Task details: Write out again, exactly, the lines below starting at the one with "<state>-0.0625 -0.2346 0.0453" and ending at the one with "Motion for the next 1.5".

*** Opening Data to use ***

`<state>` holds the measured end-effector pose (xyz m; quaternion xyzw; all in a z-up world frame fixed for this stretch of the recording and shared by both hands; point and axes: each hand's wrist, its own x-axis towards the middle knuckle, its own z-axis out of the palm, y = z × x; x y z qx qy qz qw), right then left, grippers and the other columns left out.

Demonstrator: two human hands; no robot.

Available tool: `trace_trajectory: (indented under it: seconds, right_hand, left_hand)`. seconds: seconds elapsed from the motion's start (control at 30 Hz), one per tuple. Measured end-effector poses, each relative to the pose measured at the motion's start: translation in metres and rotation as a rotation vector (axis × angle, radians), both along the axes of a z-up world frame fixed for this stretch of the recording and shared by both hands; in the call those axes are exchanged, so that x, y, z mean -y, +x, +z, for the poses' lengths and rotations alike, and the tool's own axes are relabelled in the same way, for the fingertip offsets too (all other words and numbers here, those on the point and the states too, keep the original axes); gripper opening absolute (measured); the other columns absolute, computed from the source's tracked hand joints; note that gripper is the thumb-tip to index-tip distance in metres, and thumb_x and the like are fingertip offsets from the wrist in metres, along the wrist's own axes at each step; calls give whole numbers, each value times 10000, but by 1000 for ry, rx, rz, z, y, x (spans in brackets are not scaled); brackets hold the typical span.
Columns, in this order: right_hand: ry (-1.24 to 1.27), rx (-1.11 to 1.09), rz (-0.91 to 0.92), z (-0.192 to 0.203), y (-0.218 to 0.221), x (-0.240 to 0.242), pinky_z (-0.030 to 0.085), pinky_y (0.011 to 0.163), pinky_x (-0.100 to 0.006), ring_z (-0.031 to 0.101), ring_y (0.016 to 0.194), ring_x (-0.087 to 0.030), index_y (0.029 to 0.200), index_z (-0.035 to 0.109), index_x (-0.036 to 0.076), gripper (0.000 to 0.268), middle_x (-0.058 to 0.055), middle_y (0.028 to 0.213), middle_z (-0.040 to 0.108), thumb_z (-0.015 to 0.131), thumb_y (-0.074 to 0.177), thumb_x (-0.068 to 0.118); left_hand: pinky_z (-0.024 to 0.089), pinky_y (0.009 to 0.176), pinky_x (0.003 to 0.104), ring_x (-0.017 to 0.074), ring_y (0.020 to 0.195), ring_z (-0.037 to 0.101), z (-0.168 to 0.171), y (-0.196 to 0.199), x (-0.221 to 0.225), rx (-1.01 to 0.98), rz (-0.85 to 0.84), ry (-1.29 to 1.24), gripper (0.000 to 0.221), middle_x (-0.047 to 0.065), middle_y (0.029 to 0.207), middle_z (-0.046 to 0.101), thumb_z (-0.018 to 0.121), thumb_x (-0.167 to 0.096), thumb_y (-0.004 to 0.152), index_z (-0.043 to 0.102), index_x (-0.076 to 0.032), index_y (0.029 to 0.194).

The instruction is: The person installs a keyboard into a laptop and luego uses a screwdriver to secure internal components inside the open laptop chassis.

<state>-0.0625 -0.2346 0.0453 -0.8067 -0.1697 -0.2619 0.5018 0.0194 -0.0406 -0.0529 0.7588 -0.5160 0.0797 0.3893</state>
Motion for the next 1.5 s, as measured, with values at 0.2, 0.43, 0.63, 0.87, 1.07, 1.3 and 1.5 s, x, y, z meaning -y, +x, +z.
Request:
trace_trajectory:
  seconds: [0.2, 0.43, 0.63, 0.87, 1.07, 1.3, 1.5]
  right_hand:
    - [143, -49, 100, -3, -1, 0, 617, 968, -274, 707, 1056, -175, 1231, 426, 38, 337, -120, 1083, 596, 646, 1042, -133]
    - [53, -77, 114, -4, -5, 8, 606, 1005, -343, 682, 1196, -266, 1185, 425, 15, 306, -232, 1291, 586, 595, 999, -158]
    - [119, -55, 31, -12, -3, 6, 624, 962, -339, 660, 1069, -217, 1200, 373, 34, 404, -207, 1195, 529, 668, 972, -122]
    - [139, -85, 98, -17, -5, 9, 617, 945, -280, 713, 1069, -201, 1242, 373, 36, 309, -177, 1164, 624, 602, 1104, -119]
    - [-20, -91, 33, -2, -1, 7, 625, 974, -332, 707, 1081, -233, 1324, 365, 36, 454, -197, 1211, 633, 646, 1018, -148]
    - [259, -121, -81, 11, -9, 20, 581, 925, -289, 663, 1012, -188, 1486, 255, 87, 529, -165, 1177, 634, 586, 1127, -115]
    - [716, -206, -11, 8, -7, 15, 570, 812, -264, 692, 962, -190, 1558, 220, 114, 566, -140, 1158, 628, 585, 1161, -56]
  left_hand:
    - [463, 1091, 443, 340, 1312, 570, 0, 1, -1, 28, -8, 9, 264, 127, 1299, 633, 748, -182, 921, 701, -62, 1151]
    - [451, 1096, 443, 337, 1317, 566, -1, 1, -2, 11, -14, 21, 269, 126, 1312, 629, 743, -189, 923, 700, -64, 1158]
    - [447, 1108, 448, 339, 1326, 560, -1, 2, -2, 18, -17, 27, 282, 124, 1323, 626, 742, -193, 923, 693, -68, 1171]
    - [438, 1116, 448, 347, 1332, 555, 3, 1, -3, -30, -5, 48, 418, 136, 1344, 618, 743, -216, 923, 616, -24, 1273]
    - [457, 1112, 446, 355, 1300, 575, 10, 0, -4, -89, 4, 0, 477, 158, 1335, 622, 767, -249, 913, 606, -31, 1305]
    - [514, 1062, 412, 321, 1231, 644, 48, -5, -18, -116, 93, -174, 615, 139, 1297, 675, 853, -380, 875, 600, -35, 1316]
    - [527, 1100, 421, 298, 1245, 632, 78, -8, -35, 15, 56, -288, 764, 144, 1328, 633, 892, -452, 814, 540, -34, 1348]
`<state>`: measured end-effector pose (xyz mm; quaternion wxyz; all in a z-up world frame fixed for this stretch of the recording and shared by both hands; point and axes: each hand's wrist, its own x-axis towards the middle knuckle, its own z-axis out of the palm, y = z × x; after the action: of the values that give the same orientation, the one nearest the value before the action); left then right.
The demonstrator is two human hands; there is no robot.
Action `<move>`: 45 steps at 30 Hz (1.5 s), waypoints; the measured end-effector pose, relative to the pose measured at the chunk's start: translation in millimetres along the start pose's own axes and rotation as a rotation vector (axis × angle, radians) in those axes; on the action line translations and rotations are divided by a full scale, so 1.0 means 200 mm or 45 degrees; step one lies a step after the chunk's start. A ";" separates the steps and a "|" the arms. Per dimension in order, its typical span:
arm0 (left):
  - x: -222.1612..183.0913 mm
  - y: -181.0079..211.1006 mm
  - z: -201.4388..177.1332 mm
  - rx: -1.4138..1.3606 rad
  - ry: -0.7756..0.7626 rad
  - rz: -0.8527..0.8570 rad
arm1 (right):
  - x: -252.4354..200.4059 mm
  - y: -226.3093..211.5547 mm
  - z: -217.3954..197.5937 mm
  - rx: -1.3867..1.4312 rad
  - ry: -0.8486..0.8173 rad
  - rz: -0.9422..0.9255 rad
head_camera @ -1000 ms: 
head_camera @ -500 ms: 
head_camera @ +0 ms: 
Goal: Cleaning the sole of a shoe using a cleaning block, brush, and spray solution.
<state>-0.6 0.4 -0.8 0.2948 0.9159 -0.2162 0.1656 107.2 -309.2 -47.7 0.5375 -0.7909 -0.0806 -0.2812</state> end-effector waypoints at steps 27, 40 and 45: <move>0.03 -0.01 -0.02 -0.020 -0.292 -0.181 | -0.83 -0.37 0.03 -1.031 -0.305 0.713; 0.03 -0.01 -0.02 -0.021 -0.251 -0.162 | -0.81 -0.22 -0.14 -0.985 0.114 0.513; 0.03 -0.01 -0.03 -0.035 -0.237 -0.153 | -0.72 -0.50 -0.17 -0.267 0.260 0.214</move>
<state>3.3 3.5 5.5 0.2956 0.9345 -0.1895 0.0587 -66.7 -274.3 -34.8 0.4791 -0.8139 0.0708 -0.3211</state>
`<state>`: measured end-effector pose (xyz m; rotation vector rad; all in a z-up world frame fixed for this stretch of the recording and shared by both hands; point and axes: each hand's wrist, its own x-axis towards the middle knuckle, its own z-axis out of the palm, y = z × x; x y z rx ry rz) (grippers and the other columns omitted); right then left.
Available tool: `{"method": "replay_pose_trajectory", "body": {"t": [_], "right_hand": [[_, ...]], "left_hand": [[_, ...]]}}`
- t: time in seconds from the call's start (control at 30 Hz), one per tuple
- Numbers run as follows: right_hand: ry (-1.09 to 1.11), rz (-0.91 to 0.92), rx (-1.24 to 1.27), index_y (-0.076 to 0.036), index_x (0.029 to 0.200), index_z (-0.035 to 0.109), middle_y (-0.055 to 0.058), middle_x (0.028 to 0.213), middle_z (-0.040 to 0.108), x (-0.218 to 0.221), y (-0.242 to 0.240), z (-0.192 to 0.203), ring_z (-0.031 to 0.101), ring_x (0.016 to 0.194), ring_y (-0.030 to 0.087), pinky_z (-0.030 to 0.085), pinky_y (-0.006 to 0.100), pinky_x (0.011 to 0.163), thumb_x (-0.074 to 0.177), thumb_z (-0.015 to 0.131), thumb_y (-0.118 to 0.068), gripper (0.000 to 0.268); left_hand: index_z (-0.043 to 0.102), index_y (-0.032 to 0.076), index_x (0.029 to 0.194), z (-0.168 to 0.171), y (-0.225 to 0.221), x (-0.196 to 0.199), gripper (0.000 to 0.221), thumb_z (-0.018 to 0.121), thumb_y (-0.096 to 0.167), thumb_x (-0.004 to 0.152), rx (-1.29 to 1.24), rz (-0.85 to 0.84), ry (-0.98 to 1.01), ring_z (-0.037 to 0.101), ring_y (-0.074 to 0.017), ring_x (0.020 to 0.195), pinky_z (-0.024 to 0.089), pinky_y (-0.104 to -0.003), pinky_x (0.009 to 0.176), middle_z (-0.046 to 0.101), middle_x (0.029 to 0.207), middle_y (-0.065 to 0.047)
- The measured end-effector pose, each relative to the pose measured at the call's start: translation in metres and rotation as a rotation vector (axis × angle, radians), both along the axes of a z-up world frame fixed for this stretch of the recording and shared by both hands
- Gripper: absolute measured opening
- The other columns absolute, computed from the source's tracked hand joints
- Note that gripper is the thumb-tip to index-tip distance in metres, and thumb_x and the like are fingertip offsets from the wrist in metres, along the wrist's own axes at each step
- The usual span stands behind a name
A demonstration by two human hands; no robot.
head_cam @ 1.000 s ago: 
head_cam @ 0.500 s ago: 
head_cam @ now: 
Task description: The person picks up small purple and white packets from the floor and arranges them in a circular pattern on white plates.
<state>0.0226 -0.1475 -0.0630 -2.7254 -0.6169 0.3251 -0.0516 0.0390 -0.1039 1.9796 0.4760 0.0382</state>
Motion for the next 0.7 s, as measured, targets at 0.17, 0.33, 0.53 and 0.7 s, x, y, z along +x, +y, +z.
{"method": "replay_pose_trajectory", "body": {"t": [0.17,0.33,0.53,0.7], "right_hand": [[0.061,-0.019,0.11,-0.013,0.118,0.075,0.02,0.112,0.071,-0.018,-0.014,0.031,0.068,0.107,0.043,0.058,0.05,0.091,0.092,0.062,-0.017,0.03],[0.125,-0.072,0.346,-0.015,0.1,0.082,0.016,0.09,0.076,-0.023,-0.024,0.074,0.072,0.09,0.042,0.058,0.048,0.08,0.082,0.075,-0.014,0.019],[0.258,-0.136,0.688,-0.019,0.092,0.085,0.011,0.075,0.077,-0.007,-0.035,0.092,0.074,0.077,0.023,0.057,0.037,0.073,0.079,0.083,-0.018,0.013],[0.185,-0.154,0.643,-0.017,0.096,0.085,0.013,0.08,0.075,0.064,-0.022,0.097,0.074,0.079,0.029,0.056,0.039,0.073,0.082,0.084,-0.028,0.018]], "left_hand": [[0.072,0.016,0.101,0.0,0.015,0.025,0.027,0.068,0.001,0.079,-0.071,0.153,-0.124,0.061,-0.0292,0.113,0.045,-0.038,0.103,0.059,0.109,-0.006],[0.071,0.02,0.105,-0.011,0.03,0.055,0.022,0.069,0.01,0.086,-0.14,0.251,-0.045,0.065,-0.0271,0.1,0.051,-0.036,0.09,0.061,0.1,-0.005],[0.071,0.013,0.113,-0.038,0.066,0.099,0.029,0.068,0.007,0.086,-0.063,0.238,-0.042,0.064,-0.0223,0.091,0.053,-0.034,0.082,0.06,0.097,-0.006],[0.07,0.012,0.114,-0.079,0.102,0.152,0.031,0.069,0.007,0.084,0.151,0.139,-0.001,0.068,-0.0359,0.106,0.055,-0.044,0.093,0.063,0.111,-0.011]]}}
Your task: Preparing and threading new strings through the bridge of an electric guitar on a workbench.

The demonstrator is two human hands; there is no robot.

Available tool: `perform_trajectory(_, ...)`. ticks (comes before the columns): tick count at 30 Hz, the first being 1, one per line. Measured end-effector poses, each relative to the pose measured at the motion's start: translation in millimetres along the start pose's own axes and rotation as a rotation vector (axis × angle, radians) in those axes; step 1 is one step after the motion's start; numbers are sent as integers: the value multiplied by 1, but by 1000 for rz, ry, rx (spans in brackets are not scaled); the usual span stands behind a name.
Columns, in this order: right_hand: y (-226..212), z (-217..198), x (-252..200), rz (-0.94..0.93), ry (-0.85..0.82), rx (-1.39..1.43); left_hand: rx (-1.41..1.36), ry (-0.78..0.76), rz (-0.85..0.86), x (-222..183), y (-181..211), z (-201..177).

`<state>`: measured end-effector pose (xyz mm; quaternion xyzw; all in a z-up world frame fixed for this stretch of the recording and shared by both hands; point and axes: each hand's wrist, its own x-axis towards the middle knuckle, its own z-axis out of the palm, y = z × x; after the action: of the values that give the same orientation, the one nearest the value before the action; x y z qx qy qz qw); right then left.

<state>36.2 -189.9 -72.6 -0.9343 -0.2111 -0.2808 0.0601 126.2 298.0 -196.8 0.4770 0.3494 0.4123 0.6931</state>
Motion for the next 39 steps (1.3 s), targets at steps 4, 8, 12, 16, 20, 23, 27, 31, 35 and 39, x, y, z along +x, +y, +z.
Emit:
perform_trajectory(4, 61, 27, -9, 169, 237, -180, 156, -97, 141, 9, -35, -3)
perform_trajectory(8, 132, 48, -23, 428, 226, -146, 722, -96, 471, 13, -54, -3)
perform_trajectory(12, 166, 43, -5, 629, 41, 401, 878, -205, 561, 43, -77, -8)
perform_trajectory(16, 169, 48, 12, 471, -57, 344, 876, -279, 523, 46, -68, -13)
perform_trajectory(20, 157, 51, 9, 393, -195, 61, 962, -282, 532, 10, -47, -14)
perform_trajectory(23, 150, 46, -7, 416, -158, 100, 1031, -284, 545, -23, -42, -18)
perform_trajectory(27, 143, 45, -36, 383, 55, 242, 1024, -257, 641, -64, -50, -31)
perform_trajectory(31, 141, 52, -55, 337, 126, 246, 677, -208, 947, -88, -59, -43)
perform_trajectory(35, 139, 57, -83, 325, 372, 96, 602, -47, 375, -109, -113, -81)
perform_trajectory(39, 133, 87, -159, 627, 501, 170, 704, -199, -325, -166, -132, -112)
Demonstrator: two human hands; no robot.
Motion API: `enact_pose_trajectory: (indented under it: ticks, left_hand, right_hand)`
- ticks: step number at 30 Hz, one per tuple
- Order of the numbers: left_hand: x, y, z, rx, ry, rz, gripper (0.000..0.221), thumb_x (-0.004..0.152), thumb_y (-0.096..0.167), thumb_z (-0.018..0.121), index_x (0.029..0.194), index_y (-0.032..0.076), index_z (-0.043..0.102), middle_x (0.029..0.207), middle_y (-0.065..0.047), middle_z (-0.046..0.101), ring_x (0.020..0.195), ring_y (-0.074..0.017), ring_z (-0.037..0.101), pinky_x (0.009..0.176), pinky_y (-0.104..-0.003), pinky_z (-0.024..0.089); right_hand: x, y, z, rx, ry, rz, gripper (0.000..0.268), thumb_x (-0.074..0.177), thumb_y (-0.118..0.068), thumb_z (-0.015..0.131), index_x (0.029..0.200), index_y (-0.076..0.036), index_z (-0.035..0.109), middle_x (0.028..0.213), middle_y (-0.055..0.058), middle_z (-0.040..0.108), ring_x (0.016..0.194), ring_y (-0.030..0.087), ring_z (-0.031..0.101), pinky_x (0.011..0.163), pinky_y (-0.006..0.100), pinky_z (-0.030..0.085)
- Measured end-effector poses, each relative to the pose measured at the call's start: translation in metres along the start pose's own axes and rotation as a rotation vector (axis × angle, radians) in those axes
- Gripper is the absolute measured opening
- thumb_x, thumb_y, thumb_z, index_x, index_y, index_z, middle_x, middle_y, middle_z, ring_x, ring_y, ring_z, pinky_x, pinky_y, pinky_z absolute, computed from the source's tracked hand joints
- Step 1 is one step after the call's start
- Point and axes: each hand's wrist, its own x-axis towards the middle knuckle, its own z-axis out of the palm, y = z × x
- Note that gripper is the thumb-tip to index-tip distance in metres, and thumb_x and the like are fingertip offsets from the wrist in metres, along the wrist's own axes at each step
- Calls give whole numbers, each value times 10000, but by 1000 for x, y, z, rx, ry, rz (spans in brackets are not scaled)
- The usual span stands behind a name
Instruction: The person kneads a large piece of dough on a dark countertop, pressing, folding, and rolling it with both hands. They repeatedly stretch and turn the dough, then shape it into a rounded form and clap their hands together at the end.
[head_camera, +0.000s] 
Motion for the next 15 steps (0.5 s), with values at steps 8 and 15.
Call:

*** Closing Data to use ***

Answer to this exercise:
<state>-0.0625 -0.2346 0.0453 -0.8067 -0.1697 -0.2619 0.5018 0.0194 -0.0406 -0.0529 0.7588 -0.5160 0.0797 0.3893</state>
Motion for the next 1.5 s, as measured, with values at 0.2, 0.43, 0.63, 0.87, 1.07, 1.3 and 1.5 s, x, y, z meaning -y, +x, +z.

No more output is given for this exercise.